As this population of students ages, the General Assembly passed HB 1419 and SB 1498, effective July 1, 2023 that now extends scholarship eligibility to the descendants of persons eligible.

Massive resistance was a strategy launched by U.S. Senator Harry F. Byrd Sr. of Virginia. Specifically, Massive Resistance was a set of laws enacted in1956 that aimed to prevent forced school integration after the 1954 Brown v. Board of Education decision was handed down by the U.S. Supreme Court.  Several Virginia school districts closed including districts in Warren County, Charlottesville, Norfolk, and Prince Edward County.

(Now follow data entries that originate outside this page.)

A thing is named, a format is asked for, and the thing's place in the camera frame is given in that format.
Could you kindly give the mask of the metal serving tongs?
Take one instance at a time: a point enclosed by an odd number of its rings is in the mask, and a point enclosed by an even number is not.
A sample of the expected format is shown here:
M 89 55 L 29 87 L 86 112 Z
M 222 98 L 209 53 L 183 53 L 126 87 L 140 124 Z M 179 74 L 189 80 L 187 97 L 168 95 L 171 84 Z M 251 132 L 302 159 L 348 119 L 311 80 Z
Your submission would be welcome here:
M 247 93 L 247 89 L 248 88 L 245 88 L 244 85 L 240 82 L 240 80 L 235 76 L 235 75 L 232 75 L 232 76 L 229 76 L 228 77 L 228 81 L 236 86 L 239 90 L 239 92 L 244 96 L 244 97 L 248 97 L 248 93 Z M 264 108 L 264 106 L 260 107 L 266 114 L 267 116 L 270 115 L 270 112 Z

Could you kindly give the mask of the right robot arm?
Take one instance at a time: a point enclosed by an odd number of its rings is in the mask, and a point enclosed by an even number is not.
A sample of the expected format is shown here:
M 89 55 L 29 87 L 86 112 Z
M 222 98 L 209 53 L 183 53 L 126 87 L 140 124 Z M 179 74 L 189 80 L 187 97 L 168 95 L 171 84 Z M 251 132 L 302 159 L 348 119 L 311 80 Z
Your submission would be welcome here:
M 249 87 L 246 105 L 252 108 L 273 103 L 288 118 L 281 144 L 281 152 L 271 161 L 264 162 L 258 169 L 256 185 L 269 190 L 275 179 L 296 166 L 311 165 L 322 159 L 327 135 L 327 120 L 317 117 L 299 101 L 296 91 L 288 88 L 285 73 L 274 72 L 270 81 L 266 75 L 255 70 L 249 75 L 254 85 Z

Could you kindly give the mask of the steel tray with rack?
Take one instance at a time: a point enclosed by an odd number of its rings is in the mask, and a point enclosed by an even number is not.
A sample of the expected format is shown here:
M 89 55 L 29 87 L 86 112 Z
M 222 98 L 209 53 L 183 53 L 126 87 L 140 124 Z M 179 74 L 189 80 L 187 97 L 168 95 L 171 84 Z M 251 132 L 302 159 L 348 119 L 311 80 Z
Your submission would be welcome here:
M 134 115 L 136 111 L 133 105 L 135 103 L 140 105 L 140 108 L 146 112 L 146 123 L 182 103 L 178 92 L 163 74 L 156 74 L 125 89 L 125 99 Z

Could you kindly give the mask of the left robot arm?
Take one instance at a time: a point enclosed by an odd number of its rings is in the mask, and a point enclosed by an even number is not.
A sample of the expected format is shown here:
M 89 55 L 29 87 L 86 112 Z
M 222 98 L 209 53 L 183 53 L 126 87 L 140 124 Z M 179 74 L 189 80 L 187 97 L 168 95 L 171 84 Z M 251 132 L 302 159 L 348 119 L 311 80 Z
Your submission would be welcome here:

Virginia’s scholarship program was launched by the state with $1,050,000 from the state and a large donation from Charlottesville philanthropist John Kluge. Thanks to new donations, contributions, and interest earnings, the scholarship fund now stands at $994,679.09.

Thanks to the state-launched scholarship fund, Vera Morton, age 67, graduated with honors from Virginia Western Community College in Roanoke in May 2022, according to Cardinal News.

Last year, Morton was one of just two students who graduated after receiving recent funds from the Brown v. Board of Education Scholarship, as it’s called. The other scholarship student who graduated in 2022 finished at Liberty University.

Right now, applicants are not waiting to receive scholarship funds for the upcoming school year since no one has applied.

Morton, who grew up in Prince Edward County, received scholarship funds due to the fact that she was one of the students who was locked out of school during Massive Resistance when some Virginia localities shut down their schools rather than allow Black and White children to study in the same classroom.

Morton finally received an associate’s degree at a community college, after attending classes there for five years.

The Brown v. Board of Education Scholarship was created by the Virginia General Assembly in 2004 during the case’s 50th anniversary. State legislators passed the measure –  originally funded by a donor for $50,000, and later $1 million with a state match –   to “restore education to persons denied a public education … between 1954 and 1964,” according to a 2013 report by Brown v. Board of Education Scholarship Committee.

When the scholarship fund was founded, Mark Warner was governor. Virginia is the only state that developed this type of scholarship fund. Warner said, “This program will help us move beyond the past and on to a more productive future.”

One of the legislative sponsors – the late state Sen. Benjamin Lambert, D-Richmond, said at the time, “These scholarships will help Virginia heal the wounds caused by Massive Resistance and offer educational opportunities for those who were wrongly denied access to a quality education.”